O artigo 126, §2º, da Lei de Execução Penal estabelece que o preso "impossibilitado de prosseguir no trabalho, por acidente, continuará a beneficiar-se com a remição". Conforme destaca Scapini, o dispositivo não nomina qual a espécie de trabalho, motivo pelo qual entendemos ser aplicável aos casos em que o condenado tem sua prestação de serviço interrompida por acidente, caso fortuito ou força maior. Por outro lado, destaca o autor que "não é necessário que a incapacidade seja superveniente, bastando, para a concessão do benefício, que o preso não apresente condições para o trabalho (...)". Assim, "se a deficiência ou doença impedir o preso de trabalhar, negar-lhe a remição implicaria punir o infortúnio, o sofrimento, em atitude de inconcebível preconceito" [7].

O reconhecimento do cumprimento ficto de pena não é, portanto, nenhuma novidade no sistema normativo nacional. Motivo pelo qual o cômputo do trabalho em benefício à comunidade não efetivado em decorrência da crise pandêmica não pode ser simplesmente descartado, mormente porque retrata uma situação fática amplamente discutida em termos de teoria da imprevisibilidade, materializada na execução penal pela cláusula rebus sic stantibus.

Os efeitos dessocializadores da paralisação involuntária da prestação de serviços à comunidade não podem recair sobre as pessoas que estão em cumprimento de pena ou de medidas de natureza análoga como as derivadas de acordos penais. Pensemos sobretudo nas situações que envolvem pessoas idosas, naturalmente inseridas em grupo de risco. Nesses casos, o reconhecimento do cumprimento ficto da prestação de serviço à comunidade se justifica inclusive por razões humanitárias.
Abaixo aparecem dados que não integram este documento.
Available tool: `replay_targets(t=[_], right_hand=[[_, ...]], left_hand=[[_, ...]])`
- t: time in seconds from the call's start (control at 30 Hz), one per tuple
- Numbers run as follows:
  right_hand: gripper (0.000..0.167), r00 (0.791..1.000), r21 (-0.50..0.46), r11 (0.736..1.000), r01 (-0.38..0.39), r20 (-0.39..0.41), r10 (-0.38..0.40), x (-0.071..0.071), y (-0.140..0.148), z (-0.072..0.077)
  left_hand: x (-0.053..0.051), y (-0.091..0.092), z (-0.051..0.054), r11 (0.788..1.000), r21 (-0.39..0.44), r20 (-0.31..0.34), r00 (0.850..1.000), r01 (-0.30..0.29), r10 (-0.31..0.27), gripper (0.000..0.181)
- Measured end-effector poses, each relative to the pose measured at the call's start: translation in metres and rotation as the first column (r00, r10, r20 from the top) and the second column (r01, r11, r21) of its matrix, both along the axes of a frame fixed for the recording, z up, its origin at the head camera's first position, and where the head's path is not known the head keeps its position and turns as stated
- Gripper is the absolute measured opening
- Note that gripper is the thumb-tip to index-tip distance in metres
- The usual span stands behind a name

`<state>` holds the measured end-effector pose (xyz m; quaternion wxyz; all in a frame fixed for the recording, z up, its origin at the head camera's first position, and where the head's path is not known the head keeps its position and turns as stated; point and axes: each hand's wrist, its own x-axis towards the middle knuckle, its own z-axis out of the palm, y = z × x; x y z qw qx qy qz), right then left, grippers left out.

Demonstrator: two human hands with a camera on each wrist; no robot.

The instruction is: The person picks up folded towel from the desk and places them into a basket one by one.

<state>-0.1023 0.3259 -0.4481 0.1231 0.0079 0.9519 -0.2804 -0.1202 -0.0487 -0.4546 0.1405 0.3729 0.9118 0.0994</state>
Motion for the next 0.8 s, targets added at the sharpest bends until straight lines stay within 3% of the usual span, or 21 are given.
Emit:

Se a paralisação é involuntária e se as agências do Estado não oferecem uma forma remota de prestação de serviços à comunidade, o cumprimento ficto da pena restritiva de direito deve ser computado como pena efetivada, pois é medida racional e humanitária de redução dos danos atuais (dessocialização dos condenados) e dos futuros (colapso das varas de execução). Trata-se de uma questão relativamente simples, com precedentes normativos e diretrizes administrativas claras, e que envolve, além de uma gestão eficiente da Justiça Penal, o respeito aos direitos de todas as pessoas envolvidas — prestadores de serviço, funcionários da Justiça, colaboradores das instituições envolvidas e público em geral. A paralisação involuntária não pode representar estorvo à execução penal e nem demora injustificável do retorno integral do apenado à sociedade.